Dan and I currently live in a two-bedroom, one-bathroom apartment with plenty of sunshine and natural light, big windows, nice neighbors. We have lived here since we moved to Kansas five years ago. I was getting itchy for two floors, stairs, two bathrooms, but these elements of living space were parts of this townhouse and it paled in comparison to our apartment.

On the second floor were two bedrooms and a very narrow hallway. In the “master” bedroom was a lonely, odd bathroom sink in one corner. The full bathroom was small and covered in towels and make-up. There was a small den overlooking a dumpster in the parking lot.

Dan went pale.

As we disembarked and stepped back into the foyer, the agent turned the lights off in an obvious effort to cover up the poop. I felt bad for the cat.

This townhouse had every single thing that I was looking for. I wondered – if the townhouse had been cleaned and respectable, would I have been interested? I started to probe my psyche. Why was I so insistent that we move? Was it just the years piling up in one place that was getting to me? Was it our friends that were making swift moves into the housing market, with a tax credit and good rates? I hadn’t stopped to question my motives about moving. Instead, I poured over classified ads for townhouses, one-story homes we could likely afford in not-half-bad neighborhoods. Dan, however, had no motivation to move, never cared for social competitions about houses and lawns, and was against my efforts to find a new place to live. He came home one night last week to a yellow sheet of paper with my printing on top: “House Hunt 2010!” and laughed.

We both knew the townhouse did not have our names on it. Dan loved the idea of a fireplace, but we talked about where we would get and store firewood. The huge kitchen windows didn’t open. The half-bath was so small Dan’s knees would hit the walls. The walls were paper thin. The rent was $200 more than we paid where we were, nestled next to a field with a long, wooden deck. We went home and had a beer together on that deck. We laughed about the poop. We talked about why we would move at all.

The weekend before, I pulled Dan away from a lovely afternoon get-together with friends in order to go to Target and buy over $100 worth of cloth drapes for our large apartment windows. We spent the afternoon drilling holes that were probably illegal in the rental agreement, and hanging floor-length drapes in navy and burgundy. They blow in the breeze when the windows are open, and they shut out nearly all outside light at night. I am in love with these drapes. After five years, my instinct is to make the place we live in a home. Dan pointed out that we have already done this through the years of collecting a desk, an antique podium where he writes, standing up, a kitchen full of shelving and good lighting, and a layout for guests and movie nights. Nothing, Dan pointed out, was wrong with the place in which we lived. Still, I felt an urge outward.
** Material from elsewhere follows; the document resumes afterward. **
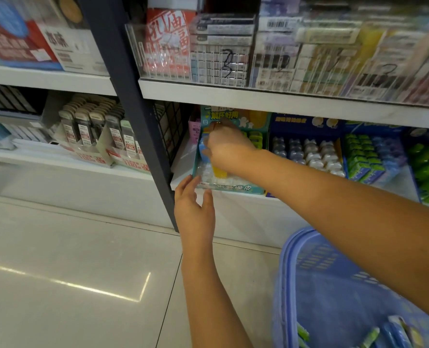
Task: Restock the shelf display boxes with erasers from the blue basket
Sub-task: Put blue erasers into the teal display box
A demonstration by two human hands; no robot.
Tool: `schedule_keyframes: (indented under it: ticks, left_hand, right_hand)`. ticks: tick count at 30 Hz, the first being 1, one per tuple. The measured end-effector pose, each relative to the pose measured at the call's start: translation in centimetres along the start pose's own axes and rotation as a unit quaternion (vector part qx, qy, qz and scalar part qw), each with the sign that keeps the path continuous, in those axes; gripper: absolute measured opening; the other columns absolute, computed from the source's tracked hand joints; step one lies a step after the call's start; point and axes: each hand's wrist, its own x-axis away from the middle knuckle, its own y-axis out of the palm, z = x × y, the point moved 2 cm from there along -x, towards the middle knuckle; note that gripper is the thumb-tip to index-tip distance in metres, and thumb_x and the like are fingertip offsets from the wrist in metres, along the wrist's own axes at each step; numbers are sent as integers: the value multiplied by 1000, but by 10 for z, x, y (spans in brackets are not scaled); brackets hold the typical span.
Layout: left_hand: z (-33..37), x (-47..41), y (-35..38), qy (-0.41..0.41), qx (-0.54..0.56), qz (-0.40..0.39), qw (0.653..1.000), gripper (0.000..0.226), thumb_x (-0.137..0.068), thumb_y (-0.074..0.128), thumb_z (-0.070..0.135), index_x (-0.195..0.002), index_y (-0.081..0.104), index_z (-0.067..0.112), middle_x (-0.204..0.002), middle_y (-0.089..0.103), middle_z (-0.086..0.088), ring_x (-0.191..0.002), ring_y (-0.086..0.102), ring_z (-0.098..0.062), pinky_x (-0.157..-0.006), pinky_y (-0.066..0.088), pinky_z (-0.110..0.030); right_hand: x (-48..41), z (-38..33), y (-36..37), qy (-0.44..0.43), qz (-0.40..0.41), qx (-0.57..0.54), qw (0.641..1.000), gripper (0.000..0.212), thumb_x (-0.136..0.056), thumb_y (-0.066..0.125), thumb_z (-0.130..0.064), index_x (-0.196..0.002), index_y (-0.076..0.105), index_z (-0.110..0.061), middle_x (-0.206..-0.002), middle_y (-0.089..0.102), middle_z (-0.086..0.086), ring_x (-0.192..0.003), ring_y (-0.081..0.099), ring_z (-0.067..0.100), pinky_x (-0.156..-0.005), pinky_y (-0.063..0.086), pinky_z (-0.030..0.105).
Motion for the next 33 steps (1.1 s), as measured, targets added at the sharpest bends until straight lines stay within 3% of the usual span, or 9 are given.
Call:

A very good friend of ours just purchased her first house. She took us to see the lot in the dark when she was told she had to either put an immediate offer on it or face competitive offers that would be made by other individuals in the morning. It is a darling little house, with a corner lot and full-grown trees. The space of it is comparable to our apartment’s space, minus the yard. But she had to borrow a significant sum of money for the down payment, and the tax credit will be lost to the repayment of this loan, and to a remodel of the kitchen and bathroom. She wanted to be a home-owner, and I understand the urge.  I am unsure if I only understand the urge because I feel external pressures from like-minded friends and family who assume that Dan and I will one day soon purchase a house.

These same people who expect us to live in a house expect us to make babies. When I told my mother on the phone that we were thinking of staying in our apartment for another year, she sighed, “Well, just for one more year.” She said this as if I was in prison and my parole was denied. “Then,” she went on, “you and Dan can find a lovely little place, where you can start a family, in a good school district.” We live a half-mile from a public elementary school, a mile and a half from the high schools. The only missing elements in her picture of a perfect American life were babies and a mortgage, and these are the two scariest elements of adult life to me right now.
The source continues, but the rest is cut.